/---

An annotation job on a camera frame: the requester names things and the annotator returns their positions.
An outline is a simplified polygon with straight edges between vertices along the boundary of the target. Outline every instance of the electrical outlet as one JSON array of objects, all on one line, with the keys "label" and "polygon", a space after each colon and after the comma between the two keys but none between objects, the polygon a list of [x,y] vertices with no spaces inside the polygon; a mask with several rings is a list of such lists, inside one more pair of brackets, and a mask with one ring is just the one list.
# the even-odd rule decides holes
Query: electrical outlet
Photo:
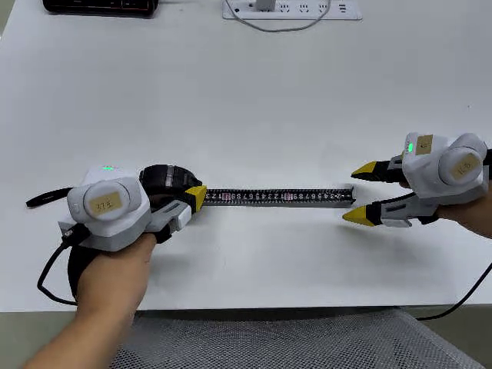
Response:
[{"label": "electrical outlet", "polygon": [[[327,8],[326,0],[277,0],[275,10],[258,11],[254,0],[229,0],[232,10],[242,19],[316,19]],[[222,4],[224,19],[234,19],[226,2]],[[357,21],[362,19],[361,10],[356,0],[332,0],[330,11],[323,19],[345,19]]]}]

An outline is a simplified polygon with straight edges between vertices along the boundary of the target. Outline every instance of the tape measure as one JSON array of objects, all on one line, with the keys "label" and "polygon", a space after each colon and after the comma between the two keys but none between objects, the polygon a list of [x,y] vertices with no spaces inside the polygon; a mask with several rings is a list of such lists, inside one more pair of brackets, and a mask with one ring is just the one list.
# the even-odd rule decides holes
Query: tape measure
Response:
[{"label": "tape measure", "polygon": [[342,208],[352,205],[354,201],[353,188],[257,190],[209,188],[204,205]]}]

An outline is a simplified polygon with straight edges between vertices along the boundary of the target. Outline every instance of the hand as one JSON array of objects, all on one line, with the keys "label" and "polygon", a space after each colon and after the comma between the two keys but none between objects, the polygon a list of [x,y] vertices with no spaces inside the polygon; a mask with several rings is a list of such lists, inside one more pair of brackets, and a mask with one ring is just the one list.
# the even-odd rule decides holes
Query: hand
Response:
[{"label": "hand", "polygon": [[108,311],[133,317],[147,289],[155,243],[153,234],[143,234],[119,252],[98,255],[78,281],[77,314]]},{"label": "hand", "polygon": [[[402,187],[410,188],[407,183],[400,183]],[[488,193],[478,200],[468,204],[441,205],[437,209],[439,218],[456,221],[473,233],[492,238],[492,182]]]}]

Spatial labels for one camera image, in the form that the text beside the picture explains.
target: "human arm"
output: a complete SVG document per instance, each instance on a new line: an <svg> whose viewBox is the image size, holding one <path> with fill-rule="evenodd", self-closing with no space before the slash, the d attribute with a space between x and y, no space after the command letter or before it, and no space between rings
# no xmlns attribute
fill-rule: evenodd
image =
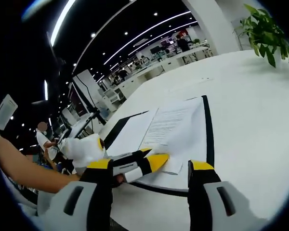
<svg viewBox="0 0 289 231"><path fill-rule="evenodd" d="M50 142L50 141L47 141L43 144L44 148L47 149L47 148L50 148L50 147L53 147L55 146L57 143L54 141L54 142Z"/></svg>
<svg viewBox="0 0 289 231"><path fill-rule="evenodd" d="M44 158L52 166L53 170L58 171L57 165L49 158L48 149L47 148L45 149L45 152L44 152Z"/></svg>
<svg viewBox="0 0 289 231"><path fill-rule="evenodd" d="M0 166L18 184L48 193L57 193L70 182L79 180L76 175L63 175L29 161L8 140L1 136Z"/></svg>

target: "person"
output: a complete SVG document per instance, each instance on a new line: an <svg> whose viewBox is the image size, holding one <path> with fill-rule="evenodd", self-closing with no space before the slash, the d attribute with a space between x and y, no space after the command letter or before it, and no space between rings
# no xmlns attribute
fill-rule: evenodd
<svg viewBox="0 0 289 231"><path fill-rule="evenodd" d="M70 182L79 180L77 175L63 175L31 162L2 136L0 136L0 166L4 175L16 183L48 193L57 193Z"/></svg>
<svg viewBox="0 0 289 231"><path fill-rule="evenodd" d="M189 51L190 48L188 46L188 42L185 39L181 38L180 35L177 35L176 37L177 37L178 47L181 48L182 52Z"/></svg>
<svg viewBox="0 0 289 231"><path fill-rule="evenodd" d="M143 60L143 63L150 62L150 59L148 57L145 57L144 55L141 56L141 59Z"/></svg>
<svg viewBox="0 0 289 231"><path fill-rule="evenodd" d="M120 76L121 77L121 79L123 79L123 81L125 81L125 77L128 75L129 73L126 71L126 70L124 70L124 69L121 69L119 72L118 72L118 76Z"/></svg>
<svg viewBox="0 0 289 231"><path fill-rule="evenodd" d="M38 124L38 128L36 129L37 141L41 149L44 151L44 158L52 166L53 170L57 171L56 164L53 161L57 155L57 151L54 148L56 142L50 142L50 140L45 136L46 130L47 124L45 122L40 122Z"/></svg>

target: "white pillar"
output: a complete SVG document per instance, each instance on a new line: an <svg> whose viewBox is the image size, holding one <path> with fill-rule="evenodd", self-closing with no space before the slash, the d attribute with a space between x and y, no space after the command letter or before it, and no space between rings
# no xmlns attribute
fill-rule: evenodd
<svg viewBox="0 0 289 231"><path fill-rule="evenodd" d="M198 21L214 54L239 51L234 29L215 0L182 0Z"/></svg>

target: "robotic hand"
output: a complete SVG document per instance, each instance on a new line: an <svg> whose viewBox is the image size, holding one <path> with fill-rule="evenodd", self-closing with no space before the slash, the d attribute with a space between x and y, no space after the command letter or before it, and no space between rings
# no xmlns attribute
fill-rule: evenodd
<svg viewBox="0 0 289 231"><path fill-rule="evenodd" d="M52 199L50 209L40 216L45 230L105 231L110 227L114 176L125 182L157 171L168 155L145 157L150 150L92 162L80 181L64 187ZM188 162L188 204L190 231L257 231L266 220L249 209L247 198L229 182L223 182L214 168L205 162Z"/></svg>

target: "cable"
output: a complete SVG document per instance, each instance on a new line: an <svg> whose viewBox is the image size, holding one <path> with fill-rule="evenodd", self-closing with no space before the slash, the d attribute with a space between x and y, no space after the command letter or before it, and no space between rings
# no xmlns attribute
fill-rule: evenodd
<svg viewBox="0 0 289 231"><path fill-rule="evenodd" d="M76 77L77 77L77 79L86 87L86 89L87 89L87 91L88 91L88 94L89 94L89 96L90 96L90 99L91 99L91 101L92 101L95 109L96 109L97 111L99 111L99 109L96 107L96 105L95 105L95 103L94 103L94 101L93 101L93 99L92 99L92 97L91 97L91 94L90 94L90 91L89 91L88 86L87 86L86 84L84 84L84 82L81 81L81 79L78 77L78 75L76 75ZM96 117L97 117L97 119L98 119L98 123L99 123L99 124L103 124L103 125L106 124L104 118L101 117L100 112L98 113L98 115L97 115Z"/></svg>
<svg viewBox="0 0 289 231"><path fill-rule="evenodd" d="M84 84L84 82L81 81L81 79L78 77L78 75L76 75L76 77L77 77L77 79L86 87L86 89L87 89L87 91L88 91L88 94L89 94L89 96L90 96L90 99L91 99L93 105L96 107L96 105L95 105L95 103L94 103L94 101L93 101L93 99L92 99L92 97L91 97L91 94L90 94L90 92L89 92L88 86L87 86L86 84Z"/></svg>

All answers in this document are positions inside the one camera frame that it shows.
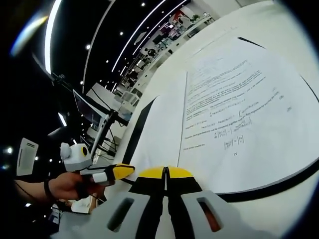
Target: human hand
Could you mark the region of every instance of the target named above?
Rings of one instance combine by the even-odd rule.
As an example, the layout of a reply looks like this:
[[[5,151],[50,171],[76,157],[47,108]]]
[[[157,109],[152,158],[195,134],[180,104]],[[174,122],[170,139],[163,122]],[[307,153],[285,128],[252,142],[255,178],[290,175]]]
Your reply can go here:
[[[104,190],[105,186],[91,182],[84,182],[80,174],[66,172],[60,174],[57,178],[49,181],[49,189],[52,195],[56,199],[79,199],[79,195],[76,191],[76,185],[84,183],[88,194],[93,194]]]

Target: office desk
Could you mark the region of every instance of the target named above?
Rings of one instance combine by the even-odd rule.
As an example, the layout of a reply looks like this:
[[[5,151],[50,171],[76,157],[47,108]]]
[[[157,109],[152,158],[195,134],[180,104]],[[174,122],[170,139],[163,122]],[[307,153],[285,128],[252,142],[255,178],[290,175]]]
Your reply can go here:
[[[184,69],[185,61],[203,48],[208,52],[234,37],[244,37],[284,56],[295,65],[314,93],[319,96],[319,63],[306,34],[300,30],[285,9],[271,1],[249,5],[206,27],[158,68],[132,115],[115,156],[116,162],[121,162],[123,159],[141,110],[169,87],[174,76]],[[232,203],[232,205],[251,227],[282,236],[301,216],[318,179],[319,173],[316,172],[298,186],[280,194],[254,201]],[[118,182],[106,190],[106,196],[110,198],[117,192],[127,191],[129,187],[128,184]],[[159,232],[172,233],[167,227],[169,226],[161,226]]]

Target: paper sheet
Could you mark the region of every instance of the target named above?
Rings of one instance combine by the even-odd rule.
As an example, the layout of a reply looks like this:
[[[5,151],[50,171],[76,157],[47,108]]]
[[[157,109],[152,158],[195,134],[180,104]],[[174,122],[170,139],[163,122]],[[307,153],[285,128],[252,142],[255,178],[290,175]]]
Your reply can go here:
[[[130,162],[136,180],[142,171],[159,166],[177,166],[186,87],[186,72],[172,76],[165,93],[152,104],[140,140]]]
[[[179,167],[215,193],[251,190],[319,156],[319,103],[292,65],[234,40],[187,75]]]

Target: wrist strap
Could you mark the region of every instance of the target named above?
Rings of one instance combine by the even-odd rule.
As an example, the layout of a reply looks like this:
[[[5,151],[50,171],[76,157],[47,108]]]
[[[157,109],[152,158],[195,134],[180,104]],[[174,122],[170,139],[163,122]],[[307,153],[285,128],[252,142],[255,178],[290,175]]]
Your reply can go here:
[[[53,194],[51,193],[50,191],[50,188],[49,188],[49,179],[45,180],[44,181],[44,191],[45,191],[45,194],[46,196],[48,197],[49,200],[51,201],[56,201],[56,198],[53,196]]]

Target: ceiling light strip
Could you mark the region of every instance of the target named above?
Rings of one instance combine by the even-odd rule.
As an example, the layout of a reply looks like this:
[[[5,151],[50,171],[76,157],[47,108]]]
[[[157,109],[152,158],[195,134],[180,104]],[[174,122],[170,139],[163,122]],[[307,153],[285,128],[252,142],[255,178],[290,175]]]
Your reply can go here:
[[[112,91],[111,91],[112,93],[113,93],[113,91],[114,91],[115,87],[116,87],[116,83],[115,83],[115,85],[114,85],[114,87],[113,87],[113,89],[112,89]]]
[[[108,6],[108,8],[105,10],[105,13],[104,15],[102,16],[100,22],[99,22],[99,25],[98,27],[96,28],[95,30],[95,33],[94,33],[94,36],[93,36],[93,39],[92,39],[92,42],[91,42],[91,46],[93,46],[93,43],[95,41],[95,38],[100,30],[100,27],[104,21],[104,18],[106,16],[106,14],[109,12],[109,10],[111,9],[111,7],[113,6],[113,4],[115,3],[116,0],[113,0],[111,1],[110,5]],[[83,74],[83,85],[82,85],[82,93],[84,93],[84,84],[85,84],[85,76],[86,76],[86,69],[88,68],[88,63],[89,63],[89,58],[90,58],[90,54],[91,54],[91,50],[92,48],[90,48],[89,52],[88,52],[88,56],[86,57],[86,62],[85,62],[85,67],[84,67],[84,74]]]
[[[116,60],[114,66],[113,66],[112,72],[114,71],[114,69],[115,69],[115,67],[116,67],[116,65],[117,65],[117,63],[118,63],[118,61],[119,61],[119,59],[121,58],[123,52],[125,51],[126,47],[127,47],[128,44],[130,43],[130,41],[132,40],[132,38],[134,37],[134,35],[136,34],[136,32],[140,29],[140,27],[143,25],[143,23],[149,18],[149,16],[152,15],[152,13],[153,13],[154,11],[156,11],[156,9],[158,9],[165,1],[166,1],[166,0],[161,1],[161,2],[145,17],[145,19],[140,23],[140,25],[139,25],[139,26],[136,28],[136,30],[133,32],[133,34],[131,35],[130,39],[128,40],[128,42],[125,44],[123,50],[121,51],[121,53],[120,53],[118,59]]]
[[[177,5],[176,7],[174,7],[168,14],[165,15],[165,17],[163,17],[157,24],[155,24],[155,26],[152,28],[152,30],[150,30],[150,32],[146,35],[146,37],[140,42],[140,44],[138,45],[138,47],[135,49],[135,51],[133,52],[133,55],[136,53],[136,51],[140,48],[140,46],[143,44],[143,42],[147,39],[147,37],[150,35],[150,33],[168,16],[170,15],[173,11],[176,10],[176,8],[178,8],[179,6],[181,6],[183,3],[185,3],[187,0],[182,1],[179,5]]]
[[[121,71],[120,75],[122,75],[123,71],[125,70],[126,66],[124,66],[123,70]]]
[[[44,40],[44,64],[46,71],[51,74],[51,56],[50,56],[50,48],[51,48],[51,36],[53,31],[53,24],[56,17],[56,14],[59,10],[60,4],[62,0],[56,0],[53,4],[49,20],[46,26],[45,32],[45,40]]]

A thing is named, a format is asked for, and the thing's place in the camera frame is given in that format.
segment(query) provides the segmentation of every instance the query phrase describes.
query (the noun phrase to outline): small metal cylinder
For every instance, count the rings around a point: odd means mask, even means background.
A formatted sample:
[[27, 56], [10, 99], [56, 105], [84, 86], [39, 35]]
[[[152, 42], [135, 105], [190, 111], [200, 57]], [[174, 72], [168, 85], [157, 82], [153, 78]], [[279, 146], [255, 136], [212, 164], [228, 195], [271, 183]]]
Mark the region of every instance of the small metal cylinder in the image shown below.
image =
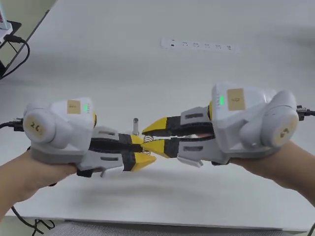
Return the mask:
[[139, 135], [139, 119], [134, 118], [133, 119], [133, 130], [132, 130], [133, 135]]

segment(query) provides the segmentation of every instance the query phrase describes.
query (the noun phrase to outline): black cord
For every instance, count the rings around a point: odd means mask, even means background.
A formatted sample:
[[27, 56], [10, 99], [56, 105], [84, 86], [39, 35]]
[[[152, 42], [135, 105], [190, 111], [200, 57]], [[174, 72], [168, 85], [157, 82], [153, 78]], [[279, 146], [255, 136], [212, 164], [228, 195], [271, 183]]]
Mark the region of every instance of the black cord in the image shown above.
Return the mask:
[[5, 39], [5, 41], [11, 42], [11, 43], [23, 43], [26, 46], [28, 52], [27, 52], [27, 55], [26, 55], [25, 59], [21, 63], [19, 63], [15, 68], [13, 68], [10, 72], [8, 72], [5, 75], [3, 75], [2, 78], [5, 78], [5, 77], [9, 76], [14, 71], [16, 71], [21, 65], [23, 65], [29, 59], [30, 54], [31, 54], [30, 46], [27, 43], [27, 41], [25, 41], [24, 39], [22, 39], [20, 37], [17, 37], [15, 35], [7, 35], [7, 36], [4, 37], [4, 39]]
[[[10, 121], [10, 122], [6, 122], [6, 123], [2, 123], [0, 124], [0, 129], [5, 128], [5, 127], [11, 127], [14, 128], [14, 131], [24, 131], [23, 130], [23, 119], [16, 119], [14, 121]], [[39, 224], [43, 224], [47, 229], [51, 230], [53, 229], [56, 225], [53, 221], [49, 220], [49, 222], [52, 224], [52, 226], [49, 226], [46, 222], [44, 222], [43, 220], [39, 220], [36, 219], [35, 220], [35, 224], [32, 225], [29, 222], [27, 222], [25, 219], [23, 219], [23, 217], [21, 217], [21, 215], [18, 213], [18, 211], [16, 210], [16, 208], [13, 206], [11, 207], [11, 210], [13, 211], [13, 213], [16, 215], [16, 217], [26, 226], [34, 229], [32, 236], [35, 236], [36, 233], [39, 233], [41, 235], [44, 234], [44, 232], [42, 230], [38, 229], [38, 225]]]
[[299, 116], [299, 121], [303, 121], [305, 117], [315, 116], [315, 111], [311, 111], [301, 105], [296, 107], [297, 115]]
[[11, 43], [11, 42], [8, 42], [8, 43], [10, 44], [11, 48], [13, 48], [13, 50], [14, 50], [16, 53], [18, 53], [18, 50], [15, 49], [15, 47], [12, 45], [12, 43]]
[[313, 234], [313, 232], [314, 232], [314, 229], [315, 229], [315, 223], [312, 225], [312, 227], [311, 227], [309, 233], [307, 234], [307, 236], [311, 236]]

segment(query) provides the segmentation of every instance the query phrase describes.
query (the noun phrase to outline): floor
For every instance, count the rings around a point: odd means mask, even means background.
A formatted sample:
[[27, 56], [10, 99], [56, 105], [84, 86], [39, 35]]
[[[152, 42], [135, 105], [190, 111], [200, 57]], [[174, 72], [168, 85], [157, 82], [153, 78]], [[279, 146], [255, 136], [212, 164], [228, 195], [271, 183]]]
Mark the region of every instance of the floor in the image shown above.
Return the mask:
[[[17, 35], [22, 38], [28, 38], [35, 29], [38, 22], [42, 19], [47, 10], [49, 10], [56, 0], [0, 0], [8, 20], [22, 23], [22, 27]], [[7, 65], [14, 57], [15, 52], [10, 45], [6, 44], [1, 50], [0, 60]], [[15, 217], [5, 217], [0, 223], [0, 235], [3, 236], [31, 236], [32, 230], [24, 226]]]

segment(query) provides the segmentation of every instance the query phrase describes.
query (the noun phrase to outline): metal spring
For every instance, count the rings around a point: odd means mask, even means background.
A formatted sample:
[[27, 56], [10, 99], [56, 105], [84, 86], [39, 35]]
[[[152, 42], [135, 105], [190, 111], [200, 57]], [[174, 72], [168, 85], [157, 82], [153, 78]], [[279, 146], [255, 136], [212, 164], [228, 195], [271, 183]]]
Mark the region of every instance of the metal spring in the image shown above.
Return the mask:
[[[143, 142], [151, 142], [151, 141], [153, 141], [154, 140], [154, 137], [152, 137], [152, 136], [150, 136], [150, 135], [146, 135], [146, 136], [144, 136], [144, 138], [143, 138]], [[148, 150], [145, 150], [145, 149], [143, 149], [143, 153], [144, 154], [147, 154], [147, 155], [150, 155], [151, 154], [151, 152], [150, 151], [148, 151]]]

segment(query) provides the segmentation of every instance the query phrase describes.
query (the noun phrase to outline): status light
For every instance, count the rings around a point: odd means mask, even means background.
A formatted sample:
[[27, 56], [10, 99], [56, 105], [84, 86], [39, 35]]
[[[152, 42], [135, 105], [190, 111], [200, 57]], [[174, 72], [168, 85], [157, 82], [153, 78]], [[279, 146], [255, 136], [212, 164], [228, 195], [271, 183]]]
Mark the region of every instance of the status light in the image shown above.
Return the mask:
[[220, 96], [220, 105], [224, 105], [224, 96]]

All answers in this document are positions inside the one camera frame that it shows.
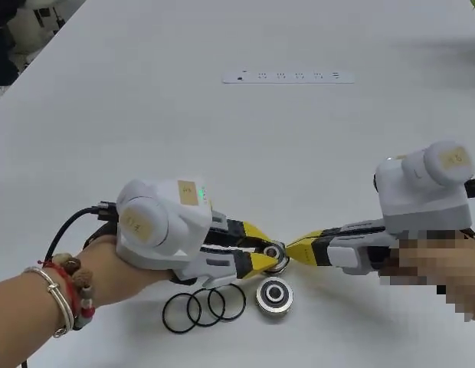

\---

§ **What to work on**
Make an exact copy of the lines from the one holding "Mark the region of every instance of the status" through the end of the material, both ends included, and keep the pictures out of it.

§ **Result of this exercise**
Mark the region of every instance of the status light in the image shown above.
Return the mask:
[[220, 96], [220, 105], [224, 105], [224, 96]]

All answers in this document are positions inside the one camera frame that it shows.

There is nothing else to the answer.